WHAT YOU WILL DO: The data must be given again in full, with no line altered.
══════
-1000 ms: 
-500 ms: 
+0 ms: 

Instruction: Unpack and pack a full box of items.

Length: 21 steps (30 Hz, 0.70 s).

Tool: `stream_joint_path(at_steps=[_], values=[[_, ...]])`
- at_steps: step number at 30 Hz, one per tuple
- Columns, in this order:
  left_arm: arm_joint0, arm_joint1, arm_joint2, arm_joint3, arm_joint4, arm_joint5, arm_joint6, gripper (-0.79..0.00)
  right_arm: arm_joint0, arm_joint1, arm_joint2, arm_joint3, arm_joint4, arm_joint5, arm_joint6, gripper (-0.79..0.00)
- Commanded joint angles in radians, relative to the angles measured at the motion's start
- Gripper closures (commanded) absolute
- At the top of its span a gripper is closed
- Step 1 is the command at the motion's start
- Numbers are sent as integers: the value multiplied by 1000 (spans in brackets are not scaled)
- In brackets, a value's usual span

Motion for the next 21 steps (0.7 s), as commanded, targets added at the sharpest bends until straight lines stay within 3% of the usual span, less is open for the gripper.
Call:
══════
YOUR RESPONSE:
-1000 ms: 
-500 ms: 
+0 ms: 

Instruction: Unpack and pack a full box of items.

Length: 21 steps (30 Hz, 0.70 s).

Tool: `stream_joint_path(at_steps=[_], values=[[_, ...]])`
- at_steps: step number at 30 Hz, one per tuple
- Columns, in this order:
  left_arm: arm_joint0, arm_joint1, arm_joint2, arm_joint3, arm_joint4, arm_joint5, arm_joint6, gripper (-0.79..0.00)
  right_arm: arm_joint0, arm_joint1, arm_joint2, arm_joint3, arm_joint4, arm_joint5, arm_joint6, gripper (-0.79..0.00)
- Commanded joint angles in radians, relative to the angles measured at the motion's start
- Gripper closures (commanded) absolute
- At the top of its span a gripper is closed
- Step 1 is the command at the motion's start
- Numbers are sent as integers: the value multiplied by 1000 (spans in brackets are not scaled)
- In brackets, a value's usual span

Motion for the next 21 steps (0.7 s), as commanded, targets added at the sharpest bends until straight lines stay within 3% of the usual span, less is open for the gripper.
Call:

The exercise requires nothing else.